EASY THAI CHICKEN RECIPE
This Thai Chicken dish recipe was created when we felt like having spicy, Oriental tasting food. It’s delicious and uses bold ingredients such as peanut butter, fresh ginger, and sesame oil. Try serving over rice. This dish is not only tasty but also it is healthy and full of good vitamins. This dish contains calories fat, cholesterol, sodium, carbohydrates, protein and lots of vitamins.
To cook a perfect dish time plays an important role. You need to be careful with the time. Not too much time or too less time will be good for the dish. But few minutes up and dawn will not affect that much I think. The perfect time for this dish is given below try to maintain it.
- Prep: 20 mines
- Cook: 30 mines
- Total: 50 mines
Servings: 4. It has 4 serving means this dish is enough for 4 adult people. This chicken dish is a double dish. It will be enough for four people.
- Max Servings: 4
- Yield: 4 servings.
The ingredient is the main part for cooking, without which cooking is impossible or if even any ingredient goes wrong your full dish will be ruined. So before cooking choose all ingredients carefully. Your ingredient should be fresh and pure. If your ingredient is not fresh your dish taste will not the way you want. So be careful with the ingredients.
- 1 cup of soy sauce
- 8 cloves garlic, minced
- 1 tablespoon minced fresh ginger root
- 2 tablespoons hot pepper sauce
- 2 pounds skinless chicken thighs
- 1 tablespoon sesame oil
- 1 tablespoon brown sugar
- 1 onion, sliced
- ½ cup of water
- 4 tablespoons crunchy peanut butter
- 2 tablespoons green onions, chopped
Gather everything, all ingredients, and appliance you need to cook your dish. And start with preparation. Clean everything, all appliance, and ingredients. Then peel and cut the onion and cut the chicken. And wash it with the cleaning water. Remove any waste on the chicken.

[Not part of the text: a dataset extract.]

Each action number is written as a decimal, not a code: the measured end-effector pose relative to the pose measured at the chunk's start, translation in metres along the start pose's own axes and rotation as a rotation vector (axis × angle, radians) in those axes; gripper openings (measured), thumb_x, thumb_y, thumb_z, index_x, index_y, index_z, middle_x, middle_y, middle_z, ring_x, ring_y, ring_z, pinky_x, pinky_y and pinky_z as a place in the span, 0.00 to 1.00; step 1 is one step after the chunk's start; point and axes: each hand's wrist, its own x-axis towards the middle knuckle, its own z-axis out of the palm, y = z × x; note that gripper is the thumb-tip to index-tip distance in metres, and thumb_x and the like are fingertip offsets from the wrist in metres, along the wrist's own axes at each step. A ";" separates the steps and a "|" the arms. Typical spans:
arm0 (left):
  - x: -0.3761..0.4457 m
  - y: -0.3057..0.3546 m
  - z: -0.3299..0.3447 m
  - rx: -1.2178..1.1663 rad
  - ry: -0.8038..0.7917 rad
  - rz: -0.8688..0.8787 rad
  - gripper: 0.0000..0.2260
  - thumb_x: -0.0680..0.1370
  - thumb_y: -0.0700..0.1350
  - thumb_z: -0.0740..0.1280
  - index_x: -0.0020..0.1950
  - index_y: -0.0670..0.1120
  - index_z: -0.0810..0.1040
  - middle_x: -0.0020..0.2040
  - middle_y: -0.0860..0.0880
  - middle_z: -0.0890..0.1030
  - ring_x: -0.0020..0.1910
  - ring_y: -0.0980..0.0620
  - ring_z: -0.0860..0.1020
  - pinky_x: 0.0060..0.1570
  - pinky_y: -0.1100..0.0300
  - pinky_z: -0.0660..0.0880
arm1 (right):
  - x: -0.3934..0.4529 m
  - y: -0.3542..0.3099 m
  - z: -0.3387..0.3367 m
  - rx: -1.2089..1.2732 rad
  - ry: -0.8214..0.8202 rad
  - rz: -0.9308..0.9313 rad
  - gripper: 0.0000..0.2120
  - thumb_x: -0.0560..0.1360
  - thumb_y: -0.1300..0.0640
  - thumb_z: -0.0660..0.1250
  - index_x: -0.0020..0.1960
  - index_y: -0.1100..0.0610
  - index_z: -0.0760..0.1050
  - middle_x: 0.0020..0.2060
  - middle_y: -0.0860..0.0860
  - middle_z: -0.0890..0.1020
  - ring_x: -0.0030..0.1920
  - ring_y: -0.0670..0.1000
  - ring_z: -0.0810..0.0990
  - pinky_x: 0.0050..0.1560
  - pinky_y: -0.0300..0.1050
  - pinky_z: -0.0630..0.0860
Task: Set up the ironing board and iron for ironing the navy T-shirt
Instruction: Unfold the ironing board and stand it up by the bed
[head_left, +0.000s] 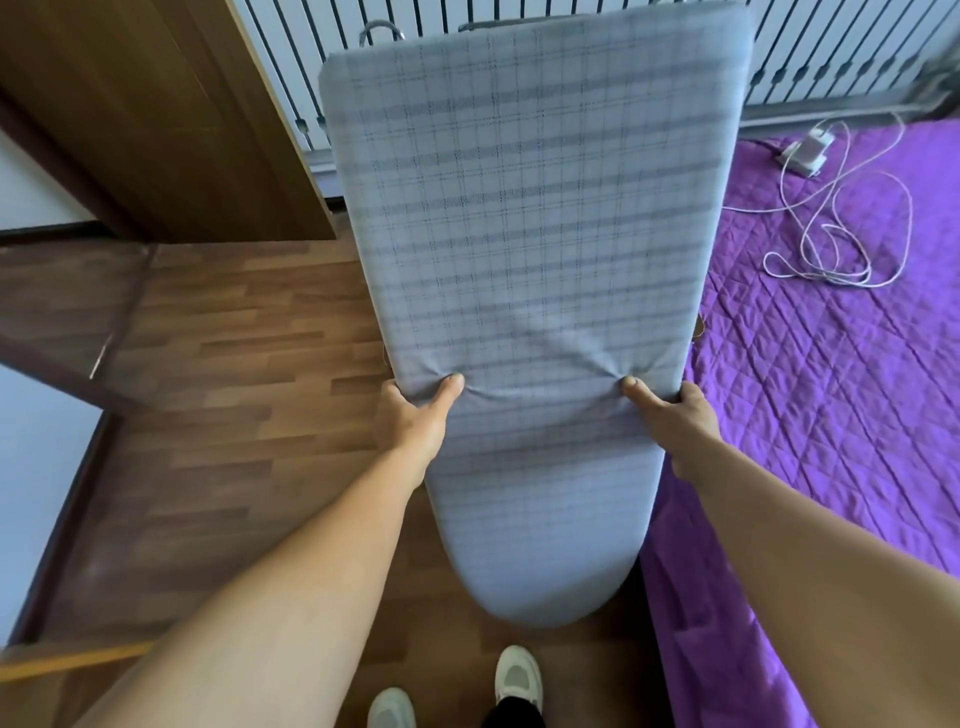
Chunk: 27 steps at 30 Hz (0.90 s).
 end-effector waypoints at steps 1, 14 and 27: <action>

Step 1: First of all, in a large bowl, combine the soy sauce, garlic, ginger, and hot pepper sauce. And mix well and place chicken in the bowl, turning to coat evenly. Then Cover and marinate in the refrigerator for at least one hour.
Step 2: Heat the sesame oil in a Dutch oven over medium-high heat. After that, add the brown sugar, stirring until dissolved. Add the onion and saute for 5 minutes. Then add the chicken parts and saute for 5 minutes, turning to brown evenly. Pour in marinade, add the water and bring to a boil.
Step 3: And then reduce heat to low and simmer for 15 to 20 minutes. Add the peanut butter, stirring well, and simmer for 10 more minutes. After that transfer chicken to a serving platter, pour the sauce over and garnish with the chives.
Note – 1: The nutrition data for this Thai Chicken dish recipe includes information for the full amount of the marinade ingredients. The actual amount of the marinade consumed will vary Depending on marinating time, ingredients, cooking method, etc.
Note – 2: When your dish is cooked, you need to decorate it to look attractive and tastier. There are no rules or regulation for decorations. You can decorate it with your own choice, the way you like it or want to serve. But cucumber, carrot, tomato, and latus are some main ingredients for decoration. Wash some carrot, cucumber, and latus. Cut them and put the chicken on a large plate, decorate it with them and serve it.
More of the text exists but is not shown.